Yağmur: Hiçbirşey yapmak zorunda değilsin Draco... Çözülemeyecek hiçbir sorun yoktur. En büyük sorununda bile bana gel emin ol sana kızlarla olabildiğince yardım edeceğim.
Draco: P-peki...

       Draco ile uzunca bir süre konuşmuştuk birbirimizi daha iyi tanımak için. O bana ailesinden bende ona ailemden bahsetmiştim. Ailemin bir seri katil olduğu doğruydu. Babam birçok çocuğu öldürmüştü. İstemeyerekte olsa Babam Ennard yüzünden abim Micheal'ı öldürdü. Annem uzunca bir süre babamı affetmedi. Bir şekilde araları düzeldi fakat Elizhabeth şu anda tehlikedeydi. Çünkü Circus Baby'i görmek istiyordu ama  Circus Baby'nin ölümcül olduğunu sadece baban ve ben biliyorduk. Çünkü bu zamana kadar birçok Animatronikleri beraber tasarlamıştık.

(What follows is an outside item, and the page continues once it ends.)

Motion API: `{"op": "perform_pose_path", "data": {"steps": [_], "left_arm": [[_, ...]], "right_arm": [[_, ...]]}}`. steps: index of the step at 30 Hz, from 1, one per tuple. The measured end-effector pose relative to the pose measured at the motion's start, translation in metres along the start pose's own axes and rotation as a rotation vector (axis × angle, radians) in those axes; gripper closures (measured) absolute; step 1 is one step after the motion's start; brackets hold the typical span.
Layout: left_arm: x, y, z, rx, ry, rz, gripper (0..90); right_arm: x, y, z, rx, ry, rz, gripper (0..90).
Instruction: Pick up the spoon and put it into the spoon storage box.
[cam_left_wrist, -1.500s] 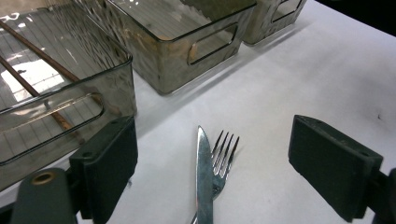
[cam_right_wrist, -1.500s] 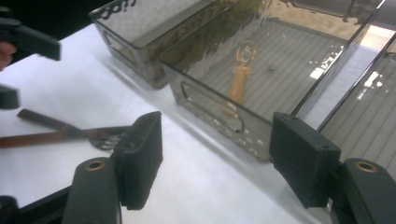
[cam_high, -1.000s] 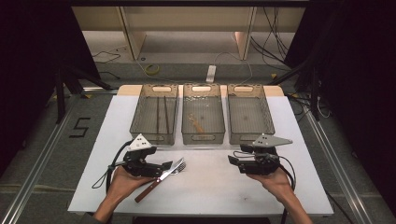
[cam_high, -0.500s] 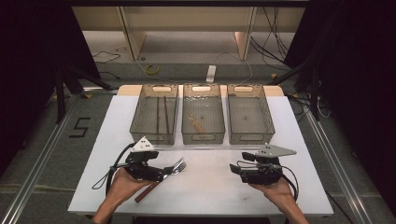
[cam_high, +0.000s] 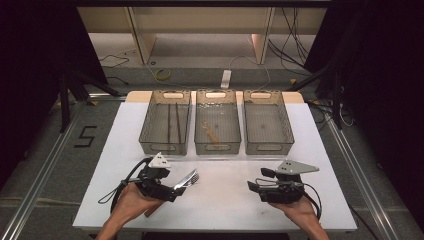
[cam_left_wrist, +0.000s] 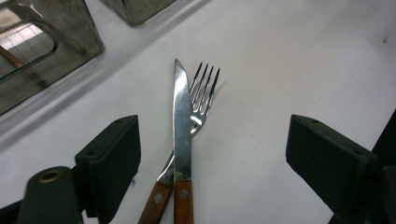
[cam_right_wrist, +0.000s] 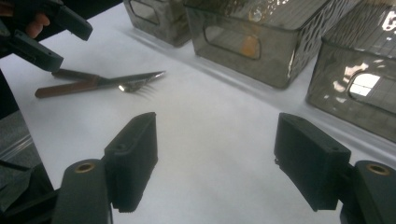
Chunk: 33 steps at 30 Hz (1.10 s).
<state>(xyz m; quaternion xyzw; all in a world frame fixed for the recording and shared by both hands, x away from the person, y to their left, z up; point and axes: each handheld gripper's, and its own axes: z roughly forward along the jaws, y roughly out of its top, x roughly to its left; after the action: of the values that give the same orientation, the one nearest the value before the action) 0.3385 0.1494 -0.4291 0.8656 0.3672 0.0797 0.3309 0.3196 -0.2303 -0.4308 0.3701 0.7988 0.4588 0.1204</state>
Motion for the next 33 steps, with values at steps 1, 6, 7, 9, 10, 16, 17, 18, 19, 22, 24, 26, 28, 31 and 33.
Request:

        Draco ailesinden bahsederken yüzü düşüyordu. Bir ara gözlerinin dolduğunu fark ettim. Ona destek vermiştim.
 
        Yeniden birbirimize bir şans tanımıştık. Bu sefer herşey iyiye gidiyordu fakat Safir tılsımının sahibini bulamamıştık.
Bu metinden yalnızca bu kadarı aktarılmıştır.